Placarding and Identification
Class 8 shipments carry a diamond-shaped placard with the word “CORROSIVE” and the number 8 in the lower corner. The placard features a black-and-white color scheme with a symbol showing liquid pouring from two test tubes onto a hand and a metal surface, representing both the biological and physical hazards. Federal regulations require the hazard class number to appear in the lower corner of the placard, though the text “CORROSIVE” is not strictly required for display on vehicles.
For smaller shipments, individual packages carry a matching diamond-shaped label rather than the larger vehicle placard. The visual design is the same, making Class 8 materials easy to identify at any scale.
Shipping Exceptions for Small Quantities
Not every corrosive shipment requires full hazmat compliance. Federal regulations at 49 CFR 173.154 allow Class 8 materials to ship under reduced requirements if the quantities are small enough and the packaging meets certain standards. The total package weight can’t exceed 30 kg (66 pounds).

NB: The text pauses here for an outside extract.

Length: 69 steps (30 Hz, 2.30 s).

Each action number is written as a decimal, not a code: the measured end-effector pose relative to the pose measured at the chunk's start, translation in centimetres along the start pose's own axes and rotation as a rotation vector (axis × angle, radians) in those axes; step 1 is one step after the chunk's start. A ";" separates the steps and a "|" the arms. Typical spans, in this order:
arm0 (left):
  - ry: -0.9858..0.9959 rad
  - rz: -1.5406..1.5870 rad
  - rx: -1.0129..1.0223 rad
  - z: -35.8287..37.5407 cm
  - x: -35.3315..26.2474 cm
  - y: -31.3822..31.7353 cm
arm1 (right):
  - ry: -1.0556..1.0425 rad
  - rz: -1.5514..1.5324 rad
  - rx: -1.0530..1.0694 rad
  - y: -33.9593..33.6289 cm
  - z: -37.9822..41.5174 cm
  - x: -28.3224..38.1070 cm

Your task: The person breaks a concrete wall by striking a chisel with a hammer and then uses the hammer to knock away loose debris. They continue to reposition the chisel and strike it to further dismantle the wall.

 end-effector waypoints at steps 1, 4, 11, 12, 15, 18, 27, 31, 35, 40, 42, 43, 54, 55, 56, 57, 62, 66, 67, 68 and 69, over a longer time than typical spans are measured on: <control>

For Packing Group II corrosives, each inner container is limited to 1.0 liter for liquids or 1.0 kg for solids. Packing Group III materials get more generous limits: 5.0 liters per inner container for liquids and 5.0 kg for solids. In both cases, the inner containers must be packed inside a strong outer package. These exceptions make it practical to ship smaller quantities of corrosives, like laboratory samples or replacement battery acid, without triggering full hazmat transport protocols.
Common Class 8 Substances
The most frequently shipped Class 8 materials include sulfuric acid (used in car batteries, mining, and fertilizer production), hydrochloric acid (common in steel processing and pool maintenance), nitric acid (used in explosives and fertilizer manufacturing), and sodium hydroxide, also known as lye or caustic soda (used in soap making, drain cleaners, and paper production). Battery fluid, certain bleach formulations, and some industrial degreasers also carry Class 8 designations.
Many of these substances are so common in everyday industry that Class 8 is one of the most frequently transported hazard classes on U.S. highways and railways.
Emergency Response for Corrosive Exposure
If a corrosive substance contacts your skin, the standard response is to immediately flush the affected area with large amounts of water. For eye exposure, continuous irrigation with water for at least 15 minutes is recommended, lifting the upper and lower eyelids periodically to ensure thorough rinsing. Remove any contaminated clothing as quickly as possible, since fabric can trap the chemical against skin and extend the exposure time.
One important rule: never try to neutralize an acid burn with a base or vice versa. The chemical reaction between the two generates heat, which can cause additional thermal burns on top of the chemical injury. Plain water remains the safest and most effective first response for virtually all corrosive exposures.